- Born: Roy Knyrim 1966 or 1967 (age 58–59) Hilton, New York
- Education: Hilton High School
- Occupations: Film director; special effects makeup artist;

= Roy Knyrim =

American film director and effects artist

Roy Knyrim (born 1966/1967) is an American film director and special effects makeup artist. He directed Demons at the Door (2004), Cemetery Gates (2006), Night Skies (2007), and Death Racers (2008). His credits as a special effects and makeup artist include the fourth, fifth, and sixth films in the Children of the Corn film series, as well as A Nightmare on Elm Street 5: The Dream Child (1989), Gods and Monsters (1998), 2001 Maniacs (2005), and Death House (2017). He also provided miniature models for such films as The Abyss (1989), Tremors, Darkman (both 1990), and Freddy's Dead: The Final Nightmare (1991).

Knyrim heads the special effects workshop SOTA FX (State of the Art Effects).

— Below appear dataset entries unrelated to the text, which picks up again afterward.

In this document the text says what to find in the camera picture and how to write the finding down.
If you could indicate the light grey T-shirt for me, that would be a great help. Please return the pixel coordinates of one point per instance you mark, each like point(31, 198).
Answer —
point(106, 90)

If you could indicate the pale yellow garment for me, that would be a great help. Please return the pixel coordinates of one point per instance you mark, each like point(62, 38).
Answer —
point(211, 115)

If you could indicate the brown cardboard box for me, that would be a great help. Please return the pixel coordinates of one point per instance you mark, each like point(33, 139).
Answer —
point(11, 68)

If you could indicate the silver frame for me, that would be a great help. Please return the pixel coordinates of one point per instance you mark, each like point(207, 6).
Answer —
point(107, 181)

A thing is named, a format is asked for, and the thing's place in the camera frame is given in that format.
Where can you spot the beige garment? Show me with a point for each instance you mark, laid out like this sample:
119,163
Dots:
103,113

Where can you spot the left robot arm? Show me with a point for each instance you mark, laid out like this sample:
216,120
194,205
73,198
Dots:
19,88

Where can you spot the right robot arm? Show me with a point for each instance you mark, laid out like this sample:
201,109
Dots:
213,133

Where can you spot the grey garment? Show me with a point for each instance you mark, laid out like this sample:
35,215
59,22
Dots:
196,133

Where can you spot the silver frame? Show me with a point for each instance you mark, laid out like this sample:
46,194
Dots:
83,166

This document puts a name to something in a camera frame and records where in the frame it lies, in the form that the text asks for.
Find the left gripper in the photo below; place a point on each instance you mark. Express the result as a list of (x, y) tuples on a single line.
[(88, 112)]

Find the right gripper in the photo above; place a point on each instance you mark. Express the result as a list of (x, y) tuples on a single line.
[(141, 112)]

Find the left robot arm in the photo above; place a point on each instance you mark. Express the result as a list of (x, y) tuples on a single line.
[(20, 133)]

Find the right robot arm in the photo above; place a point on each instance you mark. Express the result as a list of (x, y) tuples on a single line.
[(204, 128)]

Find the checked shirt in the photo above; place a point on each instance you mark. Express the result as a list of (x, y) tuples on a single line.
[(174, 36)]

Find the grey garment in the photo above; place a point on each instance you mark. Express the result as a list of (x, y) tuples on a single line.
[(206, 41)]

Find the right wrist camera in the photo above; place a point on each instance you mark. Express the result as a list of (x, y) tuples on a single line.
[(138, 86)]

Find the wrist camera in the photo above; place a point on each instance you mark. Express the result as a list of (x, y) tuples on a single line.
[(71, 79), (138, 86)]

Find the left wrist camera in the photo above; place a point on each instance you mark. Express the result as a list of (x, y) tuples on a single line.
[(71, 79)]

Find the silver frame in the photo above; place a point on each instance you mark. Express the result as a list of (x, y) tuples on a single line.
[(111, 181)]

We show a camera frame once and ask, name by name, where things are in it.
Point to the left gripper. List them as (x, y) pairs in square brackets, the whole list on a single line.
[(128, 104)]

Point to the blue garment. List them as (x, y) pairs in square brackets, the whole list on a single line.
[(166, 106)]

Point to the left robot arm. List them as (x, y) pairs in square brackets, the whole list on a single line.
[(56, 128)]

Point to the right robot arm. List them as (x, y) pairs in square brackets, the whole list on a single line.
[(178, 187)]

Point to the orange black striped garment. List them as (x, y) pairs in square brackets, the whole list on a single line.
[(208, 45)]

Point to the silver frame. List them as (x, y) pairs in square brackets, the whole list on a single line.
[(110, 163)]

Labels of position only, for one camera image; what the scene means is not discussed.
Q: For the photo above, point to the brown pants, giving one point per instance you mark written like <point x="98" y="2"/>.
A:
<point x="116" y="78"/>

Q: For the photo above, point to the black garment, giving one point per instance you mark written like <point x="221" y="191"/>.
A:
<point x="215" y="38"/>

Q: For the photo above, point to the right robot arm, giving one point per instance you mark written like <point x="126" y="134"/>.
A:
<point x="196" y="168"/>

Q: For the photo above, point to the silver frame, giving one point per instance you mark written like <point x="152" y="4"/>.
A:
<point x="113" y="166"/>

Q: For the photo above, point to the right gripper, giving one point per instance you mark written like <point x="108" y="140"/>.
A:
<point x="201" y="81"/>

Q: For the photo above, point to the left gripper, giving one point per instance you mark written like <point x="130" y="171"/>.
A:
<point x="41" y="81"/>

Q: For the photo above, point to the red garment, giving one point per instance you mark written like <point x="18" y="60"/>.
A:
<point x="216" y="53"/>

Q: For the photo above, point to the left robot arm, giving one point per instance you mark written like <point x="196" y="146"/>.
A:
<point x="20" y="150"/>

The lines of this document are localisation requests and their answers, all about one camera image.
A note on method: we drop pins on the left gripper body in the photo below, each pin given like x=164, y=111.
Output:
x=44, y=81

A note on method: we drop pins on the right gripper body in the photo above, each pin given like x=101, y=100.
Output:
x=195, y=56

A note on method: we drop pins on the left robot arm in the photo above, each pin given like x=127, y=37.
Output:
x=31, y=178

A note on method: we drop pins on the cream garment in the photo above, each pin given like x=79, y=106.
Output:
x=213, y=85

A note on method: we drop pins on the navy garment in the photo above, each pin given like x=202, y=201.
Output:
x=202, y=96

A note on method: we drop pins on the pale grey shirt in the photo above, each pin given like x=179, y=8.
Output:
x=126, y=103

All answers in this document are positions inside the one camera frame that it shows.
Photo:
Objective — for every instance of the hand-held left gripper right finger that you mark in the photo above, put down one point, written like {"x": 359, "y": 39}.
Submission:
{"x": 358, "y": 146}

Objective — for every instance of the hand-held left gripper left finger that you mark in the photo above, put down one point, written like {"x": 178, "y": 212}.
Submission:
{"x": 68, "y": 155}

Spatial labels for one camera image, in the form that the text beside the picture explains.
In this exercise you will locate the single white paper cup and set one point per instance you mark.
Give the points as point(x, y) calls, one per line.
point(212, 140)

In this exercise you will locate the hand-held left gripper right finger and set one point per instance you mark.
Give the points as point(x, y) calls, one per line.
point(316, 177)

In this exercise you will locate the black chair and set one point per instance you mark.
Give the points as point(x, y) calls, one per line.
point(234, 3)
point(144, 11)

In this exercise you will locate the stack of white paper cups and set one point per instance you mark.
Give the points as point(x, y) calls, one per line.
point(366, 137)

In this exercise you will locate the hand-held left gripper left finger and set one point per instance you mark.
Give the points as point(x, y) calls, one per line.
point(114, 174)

==Early life and education==
Knyrim was born in Hilton, New York. He began creating special makeup and creature effects in his second grade of elementary school, and filmed them using super 8 film. He has stated, "Mostly I did those in my basement. Friday the 13th was a big influence, but I made up my own stuff. They were a lot of slash, a lot of splat. A couple of them were pretty good – but most of them were garbage. I was in a hurry to do them and get them developed so I could look at them and show them." Knyrim graduated from Hilton High School in 1985.

==Career==

Knyrim's early credits as an effects artist include the Troma Entertainment films The Toxic Avenger Part II and The Toxic Avenger Part III: The Last Temptation of Toxie, both released in 1989.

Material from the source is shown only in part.